▸ ABOUT THIS TASK
Report all lines below with the word "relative".

▸ AVAILABLE DATA
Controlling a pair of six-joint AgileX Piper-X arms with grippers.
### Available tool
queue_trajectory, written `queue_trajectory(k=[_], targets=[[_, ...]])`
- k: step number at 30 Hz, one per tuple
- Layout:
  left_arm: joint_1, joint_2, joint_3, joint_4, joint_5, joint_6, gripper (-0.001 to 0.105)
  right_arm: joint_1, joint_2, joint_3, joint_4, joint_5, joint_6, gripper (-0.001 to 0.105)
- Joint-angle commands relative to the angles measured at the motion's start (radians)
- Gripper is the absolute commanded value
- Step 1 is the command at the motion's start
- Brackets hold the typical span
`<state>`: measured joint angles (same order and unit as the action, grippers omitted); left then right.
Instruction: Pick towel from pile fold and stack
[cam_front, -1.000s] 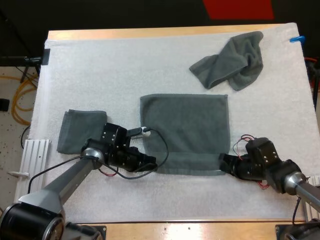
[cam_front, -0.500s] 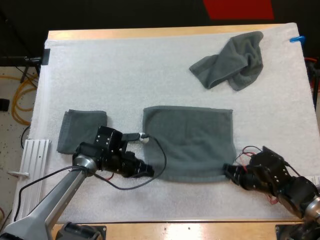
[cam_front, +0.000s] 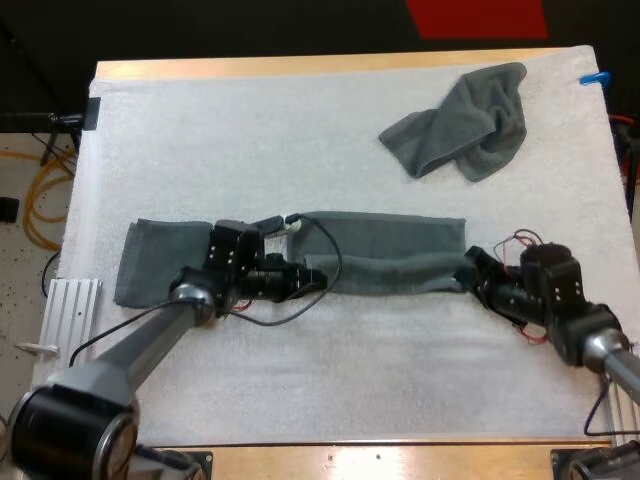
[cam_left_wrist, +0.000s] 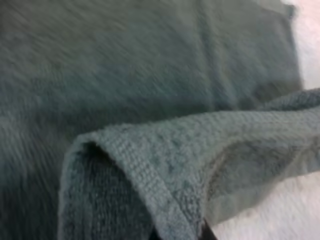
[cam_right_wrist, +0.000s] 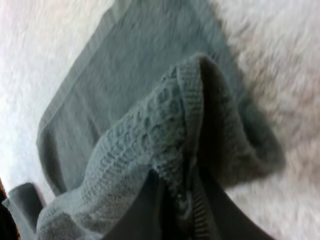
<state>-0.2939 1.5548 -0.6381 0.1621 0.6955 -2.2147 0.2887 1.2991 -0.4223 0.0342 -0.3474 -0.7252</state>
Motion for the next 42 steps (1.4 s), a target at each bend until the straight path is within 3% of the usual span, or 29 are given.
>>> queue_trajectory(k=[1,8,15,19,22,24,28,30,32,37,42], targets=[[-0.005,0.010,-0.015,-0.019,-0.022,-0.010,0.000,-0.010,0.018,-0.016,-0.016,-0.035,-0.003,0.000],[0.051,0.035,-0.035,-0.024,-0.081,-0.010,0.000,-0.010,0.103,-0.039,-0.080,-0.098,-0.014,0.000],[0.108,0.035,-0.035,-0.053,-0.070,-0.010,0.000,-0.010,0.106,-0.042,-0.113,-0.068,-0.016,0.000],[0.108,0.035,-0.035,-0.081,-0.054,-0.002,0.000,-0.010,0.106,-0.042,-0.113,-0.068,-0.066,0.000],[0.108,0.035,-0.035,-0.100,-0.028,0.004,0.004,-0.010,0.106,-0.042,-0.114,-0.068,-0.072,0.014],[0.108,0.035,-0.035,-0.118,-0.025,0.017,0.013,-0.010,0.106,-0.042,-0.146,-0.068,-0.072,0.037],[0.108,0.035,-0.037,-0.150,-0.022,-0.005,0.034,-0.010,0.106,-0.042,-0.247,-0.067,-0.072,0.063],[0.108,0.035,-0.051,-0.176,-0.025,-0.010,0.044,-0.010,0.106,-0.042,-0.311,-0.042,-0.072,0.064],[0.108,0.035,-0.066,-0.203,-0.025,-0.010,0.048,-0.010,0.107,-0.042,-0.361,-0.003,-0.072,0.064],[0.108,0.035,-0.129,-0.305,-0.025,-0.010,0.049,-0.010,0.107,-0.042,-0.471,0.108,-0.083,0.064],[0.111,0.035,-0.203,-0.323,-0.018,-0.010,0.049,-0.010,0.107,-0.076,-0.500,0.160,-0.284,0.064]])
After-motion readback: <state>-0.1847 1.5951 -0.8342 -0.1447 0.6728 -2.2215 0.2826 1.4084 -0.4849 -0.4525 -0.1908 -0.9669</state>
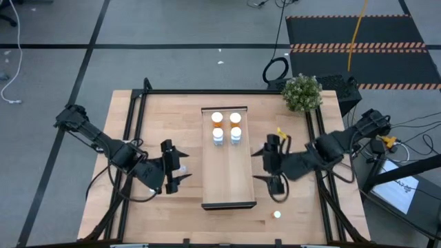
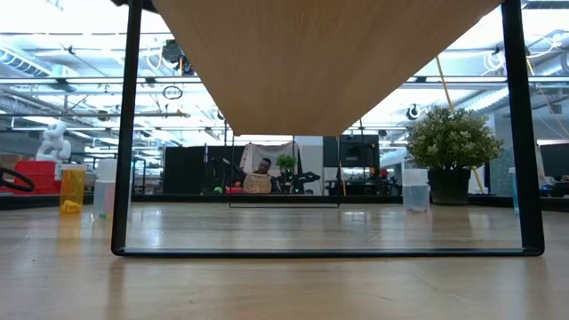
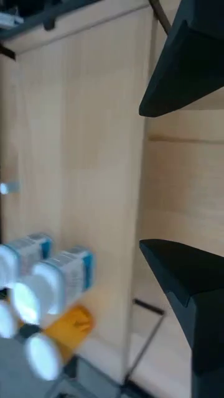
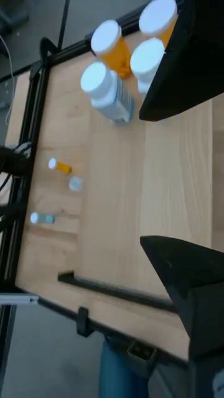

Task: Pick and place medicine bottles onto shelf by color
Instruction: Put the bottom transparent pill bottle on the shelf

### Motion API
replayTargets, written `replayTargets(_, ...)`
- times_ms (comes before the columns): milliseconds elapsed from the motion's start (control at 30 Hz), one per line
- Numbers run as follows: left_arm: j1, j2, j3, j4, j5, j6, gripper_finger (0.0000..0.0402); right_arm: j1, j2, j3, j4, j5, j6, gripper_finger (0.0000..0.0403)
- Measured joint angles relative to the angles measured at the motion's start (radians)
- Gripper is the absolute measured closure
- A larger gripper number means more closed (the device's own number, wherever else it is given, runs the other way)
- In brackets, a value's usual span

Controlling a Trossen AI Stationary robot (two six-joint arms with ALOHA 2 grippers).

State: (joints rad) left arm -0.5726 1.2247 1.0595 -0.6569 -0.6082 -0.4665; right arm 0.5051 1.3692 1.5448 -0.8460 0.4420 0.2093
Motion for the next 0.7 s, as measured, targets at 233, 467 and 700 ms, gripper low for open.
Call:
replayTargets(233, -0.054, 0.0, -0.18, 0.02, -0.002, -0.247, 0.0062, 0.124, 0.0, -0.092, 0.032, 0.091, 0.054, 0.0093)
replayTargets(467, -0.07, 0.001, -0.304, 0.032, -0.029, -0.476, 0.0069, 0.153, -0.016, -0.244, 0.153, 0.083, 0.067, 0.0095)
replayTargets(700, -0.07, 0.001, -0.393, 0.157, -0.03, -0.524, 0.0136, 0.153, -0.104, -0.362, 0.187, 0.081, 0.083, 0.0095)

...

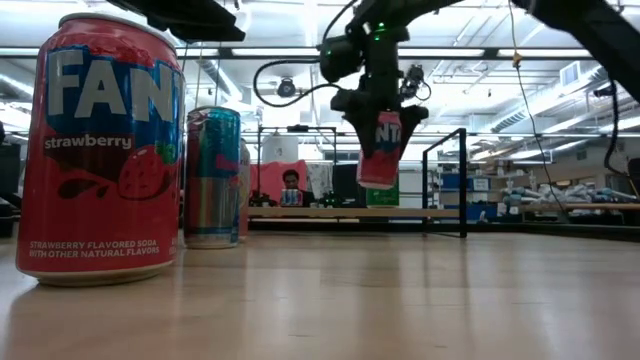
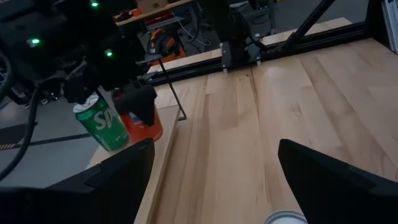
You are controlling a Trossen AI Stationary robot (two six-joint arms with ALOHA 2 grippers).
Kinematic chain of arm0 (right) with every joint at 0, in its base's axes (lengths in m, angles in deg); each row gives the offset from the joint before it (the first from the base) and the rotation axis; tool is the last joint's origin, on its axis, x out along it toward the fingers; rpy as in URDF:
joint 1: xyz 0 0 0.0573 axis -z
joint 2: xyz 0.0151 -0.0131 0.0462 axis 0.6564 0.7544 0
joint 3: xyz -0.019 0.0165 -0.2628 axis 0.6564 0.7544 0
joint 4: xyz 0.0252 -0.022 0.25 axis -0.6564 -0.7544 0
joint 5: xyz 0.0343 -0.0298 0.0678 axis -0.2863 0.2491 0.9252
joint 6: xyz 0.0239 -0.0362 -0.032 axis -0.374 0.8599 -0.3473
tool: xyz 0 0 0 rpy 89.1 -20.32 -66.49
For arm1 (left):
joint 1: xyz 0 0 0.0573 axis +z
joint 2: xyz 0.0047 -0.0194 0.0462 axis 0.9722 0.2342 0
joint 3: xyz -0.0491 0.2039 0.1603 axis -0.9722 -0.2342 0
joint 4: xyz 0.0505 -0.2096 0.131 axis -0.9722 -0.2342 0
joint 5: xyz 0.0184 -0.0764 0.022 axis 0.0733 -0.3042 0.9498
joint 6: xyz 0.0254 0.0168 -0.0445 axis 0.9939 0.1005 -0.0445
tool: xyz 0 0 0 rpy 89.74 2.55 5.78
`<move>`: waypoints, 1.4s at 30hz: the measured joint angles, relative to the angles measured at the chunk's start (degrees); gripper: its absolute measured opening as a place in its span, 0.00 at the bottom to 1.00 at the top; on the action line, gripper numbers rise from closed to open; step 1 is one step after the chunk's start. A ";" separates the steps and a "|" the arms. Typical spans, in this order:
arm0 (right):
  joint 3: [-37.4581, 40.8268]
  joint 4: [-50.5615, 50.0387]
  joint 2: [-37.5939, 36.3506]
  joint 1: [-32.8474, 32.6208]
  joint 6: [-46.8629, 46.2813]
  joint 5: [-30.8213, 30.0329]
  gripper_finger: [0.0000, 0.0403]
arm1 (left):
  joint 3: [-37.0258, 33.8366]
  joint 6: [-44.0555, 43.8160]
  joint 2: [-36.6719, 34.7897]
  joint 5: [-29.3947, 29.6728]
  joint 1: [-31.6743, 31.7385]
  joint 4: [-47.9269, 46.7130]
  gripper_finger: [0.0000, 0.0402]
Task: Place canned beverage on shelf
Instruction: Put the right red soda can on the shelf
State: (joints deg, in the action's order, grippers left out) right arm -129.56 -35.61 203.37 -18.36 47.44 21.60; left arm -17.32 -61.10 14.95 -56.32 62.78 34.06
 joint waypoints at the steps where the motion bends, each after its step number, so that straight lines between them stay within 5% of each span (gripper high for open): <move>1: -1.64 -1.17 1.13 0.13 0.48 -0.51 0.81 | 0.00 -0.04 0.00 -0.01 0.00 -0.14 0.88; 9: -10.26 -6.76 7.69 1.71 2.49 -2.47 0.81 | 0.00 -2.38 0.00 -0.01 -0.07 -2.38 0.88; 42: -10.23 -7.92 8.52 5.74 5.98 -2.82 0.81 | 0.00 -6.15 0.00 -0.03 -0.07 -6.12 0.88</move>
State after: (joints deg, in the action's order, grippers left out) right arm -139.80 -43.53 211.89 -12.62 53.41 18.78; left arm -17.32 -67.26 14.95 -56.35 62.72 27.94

▸ RESULT FOR THIS EXERCISE
- Joint-angle commands relative to the angles measured at the motion's start (radians)
- Measured joint angles relative to the angles measured at the motion's start (radians)
`<move>`: waypoints, 1.4s at 30hz: the measured joint angles, relative to the angles measured at the chunk's start (degrees); gripper: its absolute measured opening as a place in its span, 0.00 at the bottom to 1.00 at the top; on the action line, gripper numbers rise from closed to open; step 1 is one step after the chunk's start. A ";" separates the steps and a "|" the arms. Typical spans, in this order:

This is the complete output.